■ What you have to do:
Filter the records down to the lines that hold the word "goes", and copy each of those lines.

■ Material for the task:
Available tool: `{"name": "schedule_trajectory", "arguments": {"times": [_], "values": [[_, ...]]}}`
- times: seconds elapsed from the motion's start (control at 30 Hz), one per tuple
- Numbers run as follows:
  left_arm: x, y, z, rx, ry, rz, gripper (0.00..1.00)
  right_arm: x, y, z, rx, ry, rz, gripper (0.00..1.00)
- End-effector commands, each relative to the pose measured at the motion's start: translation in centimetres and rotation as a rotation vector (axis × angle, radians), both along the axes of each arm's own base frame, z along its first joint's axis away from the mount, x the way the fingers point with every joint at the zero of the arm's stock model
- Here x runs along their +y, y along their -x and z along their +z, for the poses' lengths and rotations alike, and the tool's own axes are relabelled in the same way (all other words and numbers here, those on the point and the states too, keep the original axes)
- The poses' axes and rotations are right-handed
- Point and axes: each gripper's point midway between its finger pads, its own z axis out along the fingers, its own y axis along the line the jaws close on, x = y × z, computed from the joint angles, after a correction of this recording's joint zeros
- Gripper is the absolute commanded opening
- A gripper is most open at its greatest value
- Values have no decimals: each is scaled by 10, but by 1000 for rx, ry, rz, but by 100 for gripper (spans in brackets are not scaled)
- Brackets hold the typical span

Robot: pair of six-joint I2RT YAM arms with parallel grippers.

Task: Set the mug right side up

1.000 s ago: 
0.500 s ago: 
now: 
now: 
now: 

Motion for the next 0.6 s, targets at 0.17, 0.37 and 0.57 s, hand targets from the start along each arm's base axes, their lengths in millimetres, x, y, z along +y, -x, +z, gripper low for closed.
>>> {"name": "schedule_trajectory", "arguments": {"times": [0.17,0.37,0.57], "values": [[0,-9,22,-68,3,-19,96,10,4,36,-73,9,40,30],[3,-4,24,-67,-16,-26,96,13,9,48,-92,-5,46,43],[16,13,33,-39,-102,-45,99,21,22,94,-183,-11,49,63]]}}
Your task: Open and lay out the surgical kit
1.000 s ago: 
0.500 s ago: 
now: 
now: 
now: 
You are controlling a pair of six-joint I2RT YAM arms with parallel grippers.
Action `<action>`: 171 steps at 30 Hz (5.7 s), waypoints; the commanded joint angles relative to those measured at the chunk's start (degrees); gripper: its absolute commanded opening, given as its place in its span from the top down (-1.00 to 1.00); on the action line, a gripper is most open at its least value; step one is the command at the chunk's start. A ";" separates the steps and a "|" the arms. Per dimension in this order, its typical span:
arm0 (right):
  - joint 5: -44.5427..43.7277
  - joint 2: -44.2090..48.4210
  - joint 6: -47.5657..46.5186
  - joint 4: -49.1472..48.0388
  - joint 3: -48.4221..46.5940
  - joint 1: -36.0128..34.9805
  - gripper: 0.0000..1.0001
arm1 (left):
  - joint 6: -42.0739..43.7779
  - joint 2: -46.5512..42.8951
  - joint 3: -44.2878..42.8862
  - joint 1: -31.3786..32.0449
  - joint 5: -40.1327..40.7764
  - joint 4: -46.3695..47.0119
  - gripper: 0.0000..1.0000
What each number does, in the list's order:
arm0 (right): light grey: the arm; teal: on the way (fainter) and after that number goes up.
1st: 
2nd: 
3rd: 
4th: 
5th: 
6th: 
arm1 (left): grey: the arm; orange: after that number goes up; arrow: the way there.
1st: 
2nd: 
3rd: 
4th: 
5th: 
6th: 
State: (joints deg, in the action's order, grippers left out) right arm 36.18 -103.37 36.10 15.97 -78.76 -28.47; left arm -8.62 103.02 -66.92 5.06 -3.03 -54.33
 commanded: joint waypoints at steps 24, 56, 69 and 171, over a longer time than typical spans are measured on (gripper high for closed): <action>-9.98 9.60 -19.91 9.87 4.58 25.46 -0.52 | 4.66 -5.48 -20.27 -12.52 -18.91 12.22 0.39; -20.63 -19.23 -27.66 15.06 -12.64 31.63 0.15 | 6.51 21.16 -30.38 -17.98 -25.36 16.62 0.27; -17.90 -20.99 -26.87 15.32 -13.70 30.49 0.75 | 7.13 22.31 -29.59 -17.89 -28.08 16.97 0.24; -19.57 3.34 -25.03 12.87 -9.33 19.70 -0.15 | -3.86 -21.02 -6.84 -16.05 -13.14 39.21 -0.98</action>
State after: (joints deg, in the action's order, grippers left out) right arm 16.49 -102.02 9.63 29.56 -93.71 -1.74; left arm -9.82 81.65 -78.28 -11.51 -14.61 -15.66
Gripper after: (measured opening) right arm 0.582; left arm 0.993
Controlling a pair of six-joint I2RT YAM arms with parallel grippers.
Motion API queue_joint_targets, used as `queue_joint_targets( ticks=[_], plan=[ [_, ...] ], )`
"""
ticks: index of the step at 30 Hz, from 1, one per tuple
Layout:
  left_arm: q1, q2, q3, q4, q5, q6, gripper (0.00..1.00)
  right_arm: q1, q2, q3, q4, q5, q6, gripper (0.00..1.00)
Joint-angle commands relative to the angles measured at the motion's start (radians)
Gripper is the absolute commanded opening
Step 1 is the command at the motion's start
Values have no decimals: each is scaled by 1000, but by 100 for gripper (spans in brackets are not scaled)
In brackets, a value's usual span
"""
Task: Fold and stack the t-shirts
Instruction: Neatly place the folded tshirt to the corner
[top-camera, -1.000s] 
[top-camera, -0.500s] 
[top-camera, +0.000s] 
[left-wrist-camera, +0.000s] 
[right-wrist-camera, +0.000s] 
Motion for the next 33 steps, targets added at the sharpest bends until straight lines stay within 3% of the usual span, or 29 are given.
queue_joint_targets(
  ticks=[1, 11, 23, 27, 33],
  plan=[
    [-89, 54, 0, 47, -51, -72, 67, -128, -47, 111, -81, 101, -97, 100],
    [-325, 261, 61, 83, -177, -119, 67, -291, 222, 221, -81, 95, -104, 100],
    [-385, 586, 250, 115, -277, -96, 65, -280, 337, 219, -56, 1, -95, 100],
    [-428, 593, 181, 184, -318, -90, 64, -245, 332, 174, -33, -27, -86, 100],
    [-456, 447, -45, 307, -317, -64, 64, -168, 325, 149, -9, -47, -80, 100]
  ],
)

■ Answer for this exercise:
arm0 (right): light grey: the arm; teal: on the way (fainter) and after that number goes up.
arm1 (left): grey: the arm; orange: after that number goes up; arrow: the way there.

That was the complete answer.